By Sunday the new Minister for Transport, Green Party leader Eamon Ryan, was saying people should “restrict travel to when it is absolutely necessary” and urging everyone to holiday at home this summer.
Within 24 hours, Chief Medical Officer Tony Holohan was expressing concern about an increase in foreign travel leading to a spike in Covid-19 cases, while a day later the newly anointed Minister with responsibility for tourism, Green Party deputy leader Catherine Martin, was saying that while “right now” the advice was to ease travel restrictions, people should still holiday at home.
In all of the confusion and the bluster and the PR spin, Irish consumers and holidaymakers, many of whom have already spent thousands of euro on overseas holidays they may or may not be in a position to take, have been effectively thrown under the bus – and not just the once.
Consumer protection rules
First, the Irish government lobbied the European Commission to have longstanding and hard-won consumer protection rules changed to allow airlines and travel companies to offer credit notes instead of the cash refunds travellers were legally entitled to. The commission said no. Then the Government introduced new rules to make vouchers more attractive with the promise they would come with a Government-backed guarantee.

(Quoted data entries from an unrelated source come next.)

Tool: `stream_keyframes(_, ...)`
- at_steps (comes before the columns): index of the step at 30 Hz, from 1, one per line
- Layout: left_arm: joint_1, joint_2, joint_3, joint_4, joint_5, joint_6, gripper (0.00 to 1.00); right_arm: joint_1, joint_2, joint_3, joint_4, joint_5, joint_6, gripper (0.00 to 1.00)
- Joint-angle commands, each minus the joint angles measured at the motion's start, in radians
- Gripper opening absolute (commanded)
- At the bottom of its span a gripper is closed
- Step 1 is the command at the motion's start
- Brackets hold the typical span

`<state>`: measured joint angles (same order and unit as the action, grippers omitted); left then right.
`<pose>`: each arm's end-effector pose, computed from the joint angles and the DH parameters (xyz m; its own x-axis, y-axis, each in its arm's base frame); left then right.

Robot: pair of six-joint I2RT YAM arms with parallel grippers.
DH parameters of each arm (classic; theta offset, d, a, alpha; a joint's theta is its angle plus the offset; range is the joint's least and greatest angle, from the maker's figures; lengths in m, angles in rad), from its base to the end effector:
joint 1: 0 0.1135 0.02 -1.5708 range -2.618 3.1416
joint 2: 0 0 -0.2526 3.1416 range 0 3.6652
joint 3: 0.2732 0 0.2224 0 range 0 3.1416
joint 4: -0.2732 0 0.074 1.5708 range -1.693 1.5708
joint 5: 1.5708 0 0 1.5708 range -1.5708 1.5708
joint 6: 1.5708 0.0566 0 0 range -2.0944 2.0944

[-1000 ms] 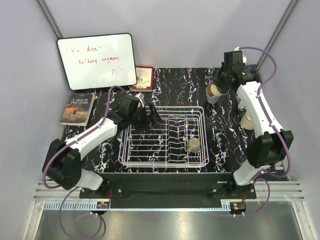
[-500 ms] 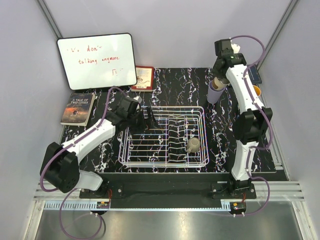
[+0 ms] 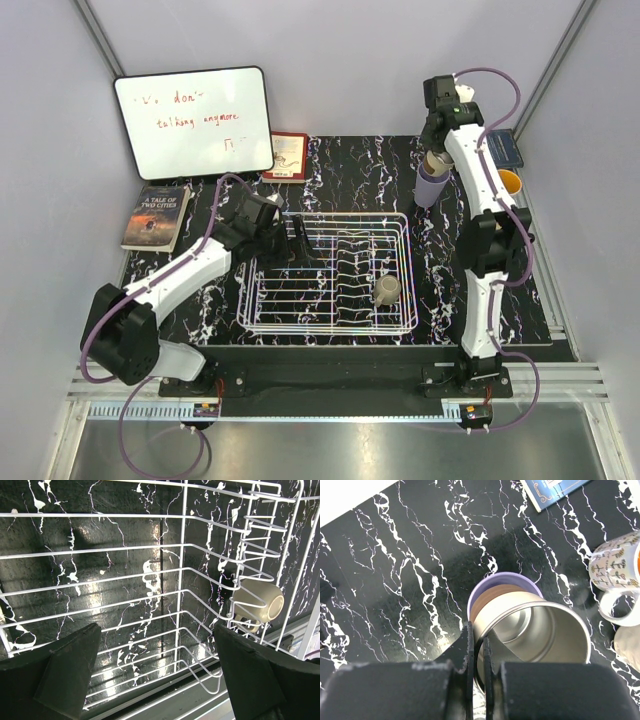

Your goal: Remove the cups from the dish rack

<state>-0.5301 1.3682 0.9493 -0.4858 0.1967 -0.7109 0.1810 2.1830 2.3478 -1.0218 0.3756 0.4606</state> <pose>0.2267 -0.1457 0.2268 -0.9056 -0.2110 -0.3680 0.0121 0.8543 -0.5196 0.4459 0.0605 0.3188 -0.6355 0.3041 -0.7097 0.3921 0.9189 0.0426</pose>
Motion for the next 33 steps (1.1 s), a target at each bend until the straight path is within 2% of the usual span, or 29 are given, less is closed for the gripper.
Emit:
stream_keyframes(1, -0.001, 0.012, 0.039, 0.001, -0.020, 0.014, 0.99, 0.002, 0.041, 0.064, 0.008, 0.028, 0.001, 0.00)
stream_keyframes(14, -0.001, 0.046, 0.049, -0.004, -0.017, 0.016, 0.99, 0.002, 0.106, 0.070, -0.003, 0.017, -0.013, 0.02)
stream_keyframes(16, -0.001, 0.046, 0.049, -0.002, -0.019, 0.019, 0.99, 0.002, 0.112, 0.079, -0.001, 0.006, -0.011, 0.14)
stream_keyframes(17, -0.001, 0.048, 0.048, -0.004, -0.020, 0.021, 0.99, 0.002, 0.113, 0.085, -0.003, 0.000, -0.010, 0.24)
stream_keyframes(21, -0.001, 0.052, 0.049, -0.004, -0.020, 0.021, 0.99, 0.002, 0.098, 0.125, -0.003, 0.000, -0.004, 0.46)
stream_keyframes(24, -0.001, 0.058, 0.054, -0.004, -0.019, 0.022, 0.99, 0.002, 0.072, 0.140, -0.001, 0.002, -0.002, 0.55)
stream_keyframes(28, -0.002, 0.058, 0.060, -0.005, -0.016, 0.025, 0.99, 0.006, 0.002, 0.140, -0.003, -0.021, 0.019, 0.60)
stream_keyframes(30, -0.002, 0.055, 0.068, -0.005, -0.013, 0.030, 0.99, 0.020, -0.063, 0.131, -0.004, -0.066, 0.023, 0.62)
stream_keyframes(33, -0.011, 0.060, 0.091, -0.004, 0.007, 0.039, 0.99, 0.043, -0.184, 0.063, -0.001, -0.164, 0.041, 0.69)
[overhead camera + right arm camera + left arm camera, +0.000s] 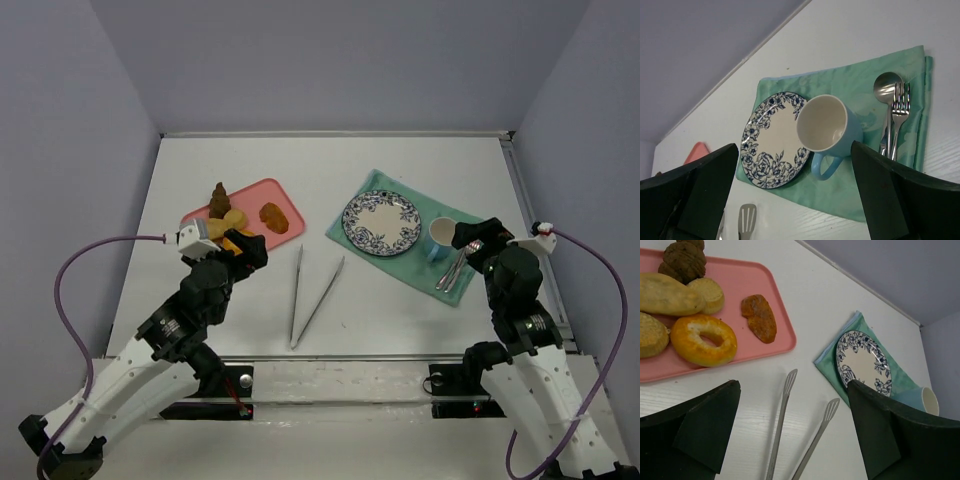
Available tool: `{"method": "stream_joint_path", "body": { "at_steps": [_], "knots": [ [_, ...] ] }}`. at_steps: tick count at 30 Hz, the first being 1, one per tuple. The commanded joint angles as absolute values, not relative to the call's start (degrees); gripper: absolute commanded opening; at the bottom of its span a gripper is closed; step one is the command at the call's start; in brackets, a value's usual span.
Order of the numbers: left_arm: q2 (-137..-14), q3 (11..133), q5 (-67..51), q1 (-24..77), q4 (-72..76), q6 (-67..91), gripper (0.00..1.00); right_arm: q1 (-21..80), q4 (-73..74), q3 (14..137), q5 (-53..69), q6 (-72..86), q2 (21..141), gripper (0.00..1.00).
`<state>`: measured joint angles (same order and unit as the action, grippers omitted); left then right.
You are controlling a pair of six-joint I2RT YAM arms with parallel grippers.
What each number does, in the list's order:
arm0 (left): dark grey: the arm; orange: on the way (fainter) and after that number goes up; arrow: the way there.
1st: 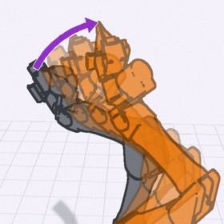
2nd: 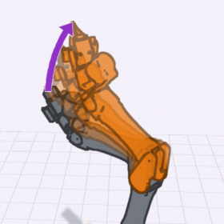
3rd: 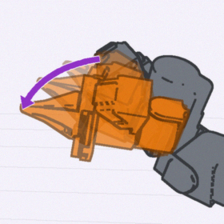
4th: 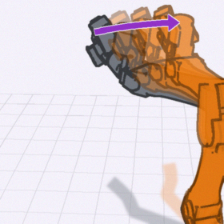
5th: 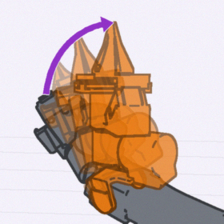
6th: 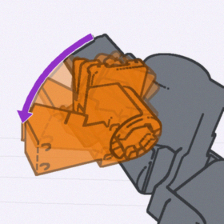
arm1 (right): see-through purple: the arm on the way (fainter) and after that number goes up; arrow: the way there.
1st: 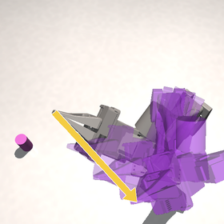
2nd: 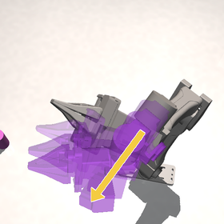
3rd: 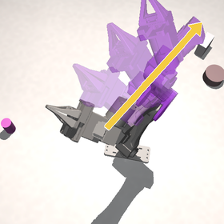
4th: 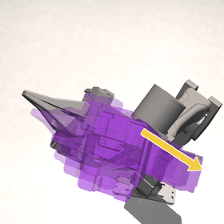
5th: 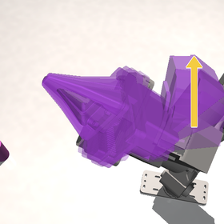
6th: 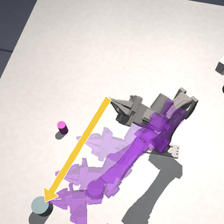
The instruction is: Place the bread
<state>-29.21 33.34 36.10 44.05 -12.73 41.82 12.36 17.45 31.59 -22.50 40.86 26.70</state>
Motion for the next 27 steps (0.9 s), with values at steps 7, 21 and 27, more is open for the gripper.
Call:
{"method": "stream_joint_path", "body": {
  "at_steps": [7, 21, 27],
  "knots": [
    [-34.4, 33.5, 28.8, 44.3, -9.7, 38.8, 0.99, 12.3, 15.2, 34.5, -9.4, 31.2, 29.2, 1.0],
    [-52.4, 27.9, 9.2, 46.5, -2.9, 35.0, 0.99, 12.3, 12.7, 36.4, -0.4, 26.3, 40.1, 1.0],
    [-57.4, 28.0, 8.4, 52.5, -6.0, 36.3, 0.99, 12.3, 11.6, 35.5, 1.1, 26.3, 38.4, 1.0]
  ]
}}
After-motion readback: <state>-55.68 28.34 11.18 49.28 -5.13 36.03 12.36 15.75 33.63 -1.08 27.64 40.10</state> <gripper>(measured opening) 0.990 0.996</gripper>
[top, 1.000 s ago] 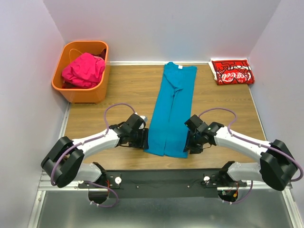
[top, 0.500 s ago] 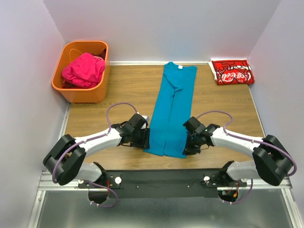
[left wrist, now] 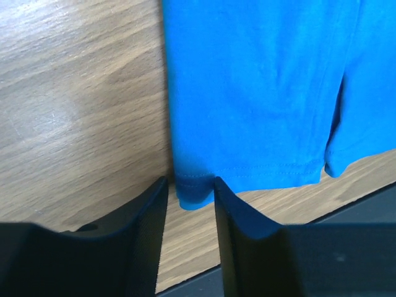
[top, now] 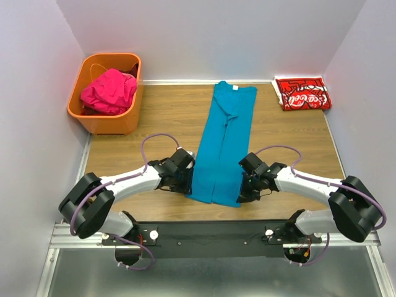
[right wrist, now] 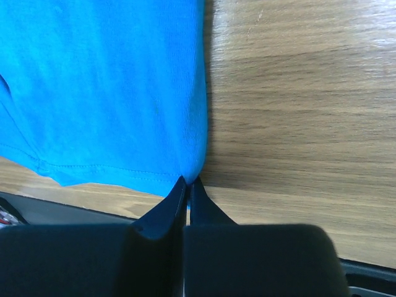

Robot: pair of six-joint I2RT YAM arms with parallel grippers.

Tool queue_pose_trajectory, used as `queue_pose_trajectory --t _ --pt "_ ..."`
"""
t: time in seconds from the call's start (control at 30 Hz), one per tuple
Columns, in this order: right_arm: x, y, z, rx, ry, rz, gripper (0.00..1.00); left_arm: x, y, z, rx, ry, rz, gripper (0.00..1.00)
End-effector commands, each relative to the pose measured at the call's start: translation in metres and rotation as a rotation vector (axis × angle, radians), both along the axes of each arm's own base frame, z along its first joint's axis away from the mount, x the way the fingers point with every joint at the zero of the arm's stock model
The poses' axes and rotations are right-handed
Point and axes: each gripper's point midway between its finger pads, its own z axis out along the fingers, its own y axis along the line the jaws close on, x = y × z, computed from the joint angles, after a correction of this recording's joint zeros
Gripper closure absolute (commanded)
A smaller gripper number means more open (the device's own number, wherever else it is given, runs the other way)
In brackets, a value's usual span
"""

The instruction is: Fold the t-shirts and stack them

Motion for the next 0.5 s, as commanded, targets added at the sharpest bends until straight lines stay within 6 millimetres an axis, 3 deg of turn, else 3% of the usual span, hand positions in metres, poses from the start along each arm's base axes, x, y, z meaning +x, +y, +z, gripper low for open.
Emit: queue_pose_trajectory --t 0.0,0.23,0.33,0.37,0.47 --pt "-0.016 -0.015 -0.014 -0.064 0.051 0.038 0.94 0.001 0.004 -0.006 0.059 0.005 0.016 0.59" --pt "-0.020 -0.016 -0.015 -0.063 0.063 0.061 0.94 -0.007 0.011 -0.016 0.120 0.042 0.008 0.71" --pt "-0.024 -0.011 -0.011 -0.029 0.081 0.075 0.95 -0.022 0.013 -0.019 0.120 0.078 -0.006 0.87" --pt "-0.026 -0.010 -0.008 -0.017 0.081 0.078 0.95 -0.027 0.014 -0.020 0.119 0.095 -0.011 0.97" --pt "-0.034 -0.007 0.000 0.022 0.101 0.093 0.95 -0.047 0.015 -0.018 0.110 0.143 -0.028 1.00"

These supposedly consumer-friendly vouchers may well be an acceptable alternative for many people, but for many others who have seen their income slashed or their jobs disappear, the offer of a voucher is a just another slap in the face.
So what can the Government actually do to make things better?
Certainly doing nothing is not an option, but equally certainly, shutting the airports and banning all flights to and from Ireland is neither practical or desirable. We are, after all, on an island, and air links are critical for trade and journeys that cannot be avoided.
But if the State’s top medic believes non-essential foreign travel this summer is a bad idea and if all the indications are that coronavirus is far from under control in many countries across the EU, then perhaps the Cabinet could make it crystal clear that overseas travel is simply not going to be on the table this summer.
Invested huge sums
Maybe it could also prove it is in the citizens’ corner and not in the pocket of the aviation industry by demanding that some mechanisms are put in place to offer comfort to the tens of thousands of Irish families who have invested huge sums into holidays they are being advised not to take.
As it stands, if a flight takes off and people adhere to Government advice and stay at home, they stand to lose all their money. As many as 80 per cent of the seats on planes which were due to fly to popular tourist locations this summer were sold pre-Covid-19, and the airlines will get to keep all that money as long as they take off, irrespective of how many of the seats are occupied.
While the authorities should not ban all flights to and from Ireland, they should at least stop airlines profiting from flying ghost flights this summer. All that is required is a rule change which would force all airlines to refund passengers who heed Government advice and stay at home until the crisis has passed or at least until the end is nearer.
Such a step would protect those who do the right thing, instead of punishing them. It would certainly be a more effective measure than simply shouting impotently at the radio of a dreary Wednesday morning.